Шнайдер хотел было ответить ему, но тут заметил, что позади Иисуса из ниоткуда появилась девушка-призрак. Иисус, кажется, не замечал её, он предался своим мечтаниям о том, как здорово пойдёт его бизнес в Европе.
— Твои друзья ведь покупают кокос, а какой? Говёный. А почему говёный? — Иисус замолчал на секунду и тут же продолжил. — Потому что у вас нет хороших поставщиков. Пока товар доходит до Европы, — а он приходит к вам в основном из Индии и России, — его уже двадцать раз разбавят и испоганят. Нашего товара у вас там почти нет, потому что нас не пускают. Но я знаю, как найти ходы. Это, может, не будет легко, но я найду. Я покорил Южную Америку, и Европа тоже будет моей. Какого хрена здесь так холодно? — Иисус зябко повёл плечами и обернулся. Позади него стояла София.
Шнайдер видел, как Иисус молнией метнулся к столу, схватил пистолет и два раза выстрелил в девушку. Выстрелы оглушили Шнайдера, он машинально закрыл уши руками и пригнулся.
Привидение никуда не делось, она по-прежнему стояла у стены и с доброй улыбкой смотрела на Иисуса.
— Что за дерьмо такое?! — закричал Иисус.
Шнайдер услышал этот крик и отнял руки от ушей.
Иисус, казалось, забыл о существовании Шнайдера, он попятился к выходу, держа девушку призрака на прицеле. Она не шевелилась, пока он не переступил порог, тогда она медленно пошла за ним.
— Изыди! Изыди! — заорал Иисус и снова выстрелил.
— И даровал Бог милость тебе свою и отводил от тебя руки врагов твоих, но не видел ты его, — сказал девушка.

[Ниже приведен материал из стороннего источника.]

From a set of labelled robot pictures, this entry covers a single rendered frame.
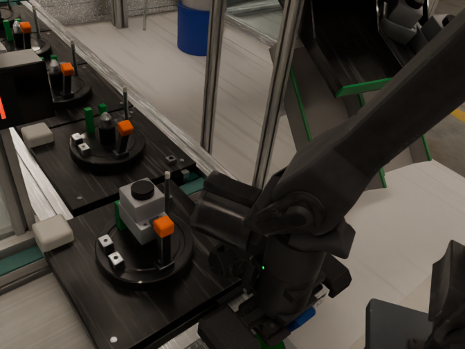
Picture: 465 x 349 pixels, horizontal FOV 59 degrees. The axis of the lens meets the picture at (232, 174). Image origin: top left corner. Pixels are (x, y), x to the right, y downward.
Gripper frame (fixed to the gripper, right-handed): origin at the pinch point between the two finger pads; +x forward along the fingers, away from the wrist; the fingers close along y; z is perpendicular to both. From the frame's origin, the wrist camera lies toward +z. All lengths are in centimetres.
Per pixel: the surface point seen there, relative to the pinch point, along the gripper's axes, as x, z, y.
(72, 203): 3.9, 36.2, 9.7
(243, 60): 15, 85, -70
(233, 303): 5.1, 7.4, -0.7
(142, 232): -4.0, 18.2, 6.9
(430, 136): 102, 74, -247
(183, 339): 5.1, 7.0, 7.7
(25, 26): -6, 87, -2
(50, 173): 3.9, 45.4, 9.8
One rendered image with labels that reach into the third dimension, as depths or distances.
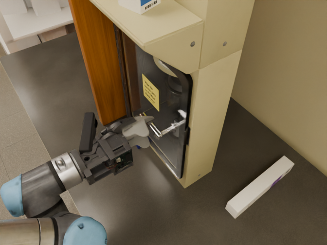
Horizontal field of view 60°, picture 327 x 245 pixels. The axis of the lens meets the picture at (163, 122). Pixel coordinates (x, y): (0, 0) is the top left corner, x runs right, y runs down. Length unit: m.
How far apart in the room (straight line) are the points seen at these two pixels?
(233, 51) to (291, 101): 0.48
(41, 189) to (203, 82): 0.39
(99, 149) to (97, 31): 0.34
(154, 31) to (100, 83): 0.51
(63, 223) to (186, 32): 0.37
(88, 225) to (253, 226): 0.52
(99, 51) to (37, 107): 0.44
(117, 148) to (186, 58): 0.26
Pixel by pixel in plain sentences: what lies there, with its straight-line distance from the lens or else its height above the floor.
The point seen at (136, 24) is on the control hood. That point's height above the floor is 1.51.
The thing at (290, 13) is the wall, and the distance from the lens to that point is 0.92.
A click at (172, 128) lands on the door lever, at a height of 1.21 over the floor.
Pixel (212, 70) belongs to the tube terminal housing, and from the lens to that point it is 0.56.
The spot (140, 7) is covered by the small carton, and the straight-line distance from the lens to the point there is 0.48.
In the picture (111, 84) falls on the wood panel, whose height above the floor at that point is 1.11.
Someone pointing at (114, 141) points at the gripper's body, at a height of 1.23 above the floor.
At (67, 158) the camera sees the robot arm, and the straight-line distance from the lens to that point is 0.64.
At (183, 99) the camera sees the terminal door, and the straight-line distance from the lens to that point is 0.59.
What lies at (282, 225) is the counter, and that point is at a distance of 0.92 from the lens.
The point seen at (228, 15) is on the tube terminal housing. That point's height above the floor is 1.50.
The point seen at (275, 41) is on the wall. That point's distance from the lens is 0.98.
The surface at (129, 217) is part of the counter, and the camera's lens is 0.87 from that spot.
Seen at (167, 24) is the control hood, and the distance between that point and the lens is 0.46.
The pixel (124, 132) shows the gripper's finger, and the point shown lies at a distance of 0.67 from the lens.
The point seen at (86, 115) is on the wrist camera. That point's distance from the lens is 0.71.
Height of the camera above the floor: 1.75
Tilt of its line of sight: 50 degrees down
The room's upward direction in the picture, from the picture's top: straight up
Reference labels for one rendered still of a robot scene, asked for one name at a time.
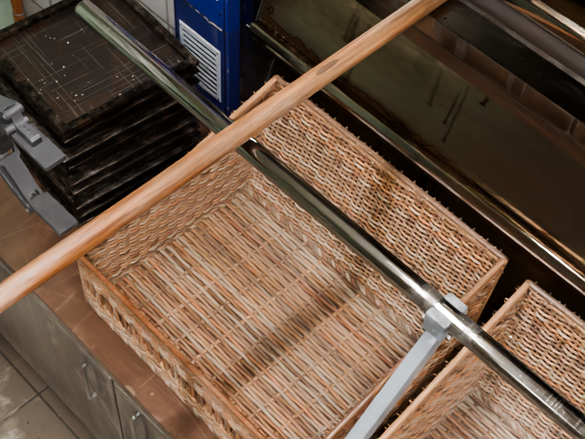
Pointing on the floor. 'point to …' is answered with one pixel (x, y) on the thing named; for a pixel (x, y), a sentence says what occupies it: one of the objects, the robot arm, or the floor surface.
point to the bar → (384, 259)
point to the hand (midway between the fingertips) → (57, 192)
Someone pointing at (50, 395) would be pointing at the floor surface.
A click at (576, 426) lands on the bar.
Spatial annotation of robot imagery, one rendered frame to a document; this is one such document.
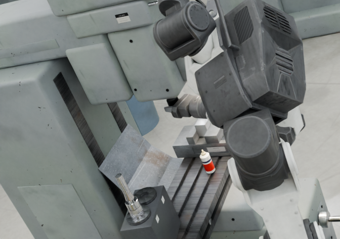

— Заткнись, — Иисус снова выстрелил и побежал прочь по коридору.
Шнайдер поднялся с кресла и осторожно пошёл следом. Он видел спину девушки, она медленно шла по коридору и говорила:
— Ты грешен, так покайся! Кровь невинных на руках твоих, кровь детей на руках твоих, и зелье сатанинское разносишь ты средь праведников, как заразу опасную. Отрекись от зла, покайся, и Бог простит тебя, как прощал самых грешных сынов своих. Прейди к Богу, покажи веру свою, покажи раскаяние твоё.
Иисус остановился перед лестницей, глаза его были абсолютно безумны, рот растянулся в страшной усмешке.
— Ты с того света вернулась, вернулась, чтобы забрать меня, мама. Я не хочу тебя видеть, убирайся, убирайся к отцу, уйди. Я давно не маленький и тебе не испугать меня.